Are you wondering how taxes relate to your art making practice? Does your stomach churn every year around tax time? Do you wish that there was an art savvy accountant out there who could answer your taxation questions?

Meet Robert McMurray, a chartered accountant and artist who really knows his stuff, both on canvas and on a spreadsheet. Robert will be contributing to our newsletter until April, to help artists understand their tax options. Have a question? Send it in, and Robert will respond to the most pressing questions in our newsletter.

The following article is one of a series by Robert, which we hope will be of interest to you during tax season.

Since the Muldowan case in 1978, an individual such as an artist undertaking a commercial activity had to pass a test set by the Canada Customs and Revenue Agency (CCRA), formerly Revenue Canada Taxation, in order to apply their losses against other earned income. The test is referred to as the ?Reasonable Expectation Of Profit? or REOP test and has been used to deny loss deductions to any business undertaking that does not show a profit over a reasonable period of time.

Send us your tax questions!In two 2003 cases the Supreme Court found that the REOP test could no longer be used. In its place are the requirements that the business activity must be in the pursuit of profit and the income source must be a business and that the REOP test should only be applied where there is a personal element in the business activity. A later case determined that job satisfaction was not a personal element. I believe that the Supreme Court got it right.
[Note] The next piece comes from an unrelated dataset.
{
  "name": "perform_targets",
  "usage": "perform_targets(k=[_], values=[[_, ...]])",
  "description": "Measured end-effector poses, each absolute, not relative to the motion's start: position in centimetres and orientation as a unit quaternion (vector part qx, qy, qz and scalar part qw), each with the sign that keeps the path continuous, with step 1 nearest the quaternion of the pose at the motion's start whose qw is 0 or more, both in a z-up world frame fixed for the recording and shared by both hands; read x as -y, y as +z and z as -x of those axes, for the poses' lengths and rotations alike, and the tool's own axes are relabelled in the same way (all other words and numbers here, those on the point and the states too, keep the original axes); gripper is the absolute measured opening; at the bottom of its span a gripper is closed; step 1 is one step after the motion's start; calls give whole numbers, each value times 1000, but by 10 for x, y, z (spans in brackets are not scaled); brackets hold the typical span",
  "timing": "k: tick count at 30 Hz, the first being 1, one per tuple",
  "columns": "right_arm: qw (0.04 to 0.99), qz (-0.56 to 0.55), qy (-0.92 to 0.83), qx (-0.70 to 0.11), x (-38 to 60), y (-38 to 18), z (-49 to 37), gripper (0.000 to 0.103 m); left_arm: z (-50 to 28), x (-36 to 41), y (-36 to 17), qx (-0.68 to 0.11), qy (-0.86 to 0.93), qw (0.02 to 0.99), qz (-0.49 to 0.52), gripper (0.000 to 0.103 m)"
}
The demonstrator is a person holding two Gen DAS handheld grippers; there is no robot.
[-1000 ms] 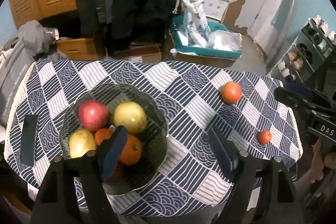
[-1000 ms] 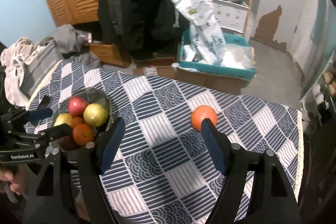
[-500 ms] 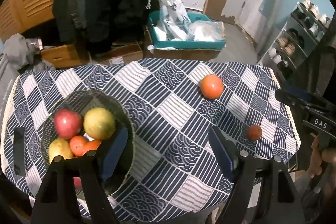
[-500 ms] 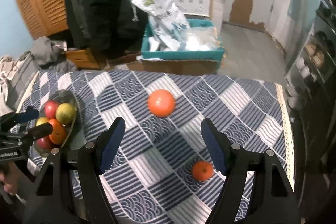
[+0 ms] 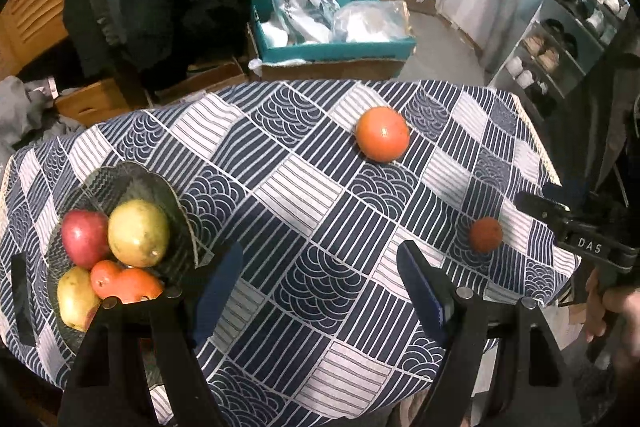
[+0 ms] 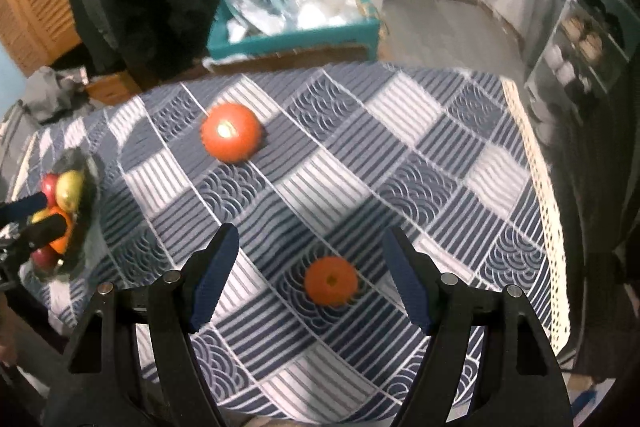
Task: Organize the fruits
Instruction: 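Withdraw both open tools from the bowl toward the loose oranges on the cloth, then close the right tool on the small orange while the left tool approaches the other orange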
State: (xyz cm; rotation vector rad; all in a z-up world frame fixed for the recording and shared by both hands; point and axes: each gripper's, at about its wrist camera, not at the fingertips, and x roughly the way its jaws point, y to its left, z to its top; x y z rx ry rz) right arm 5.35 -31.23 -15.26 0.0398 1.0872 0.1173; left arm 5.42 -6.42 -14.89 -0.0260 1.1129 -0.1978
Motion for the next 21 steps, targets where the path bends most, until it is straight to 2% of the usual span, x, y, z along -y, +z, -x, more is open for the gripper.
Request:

In the past year the Canada Revenue Agency has proposed legislative amendments that enshrine the REOP test in tax law for each and every business that generates a tax loss in a year. The substance of their proposal is that the taxpayer would have to demonstrate a reasonable expectation of profit on a cumulative basis calculated over a period of time. If this legislation is enacted it would place a lot of stress on artists who take time to emerge and it appears to leave the interpretation in the hands of the CRA auditors rather than
the courts.

Reference: Stewart v. Canada, 2002 SCC46 and Wallis v. Canada, 2002, SCC 47, CCH Tax Topics, Report No. 1653.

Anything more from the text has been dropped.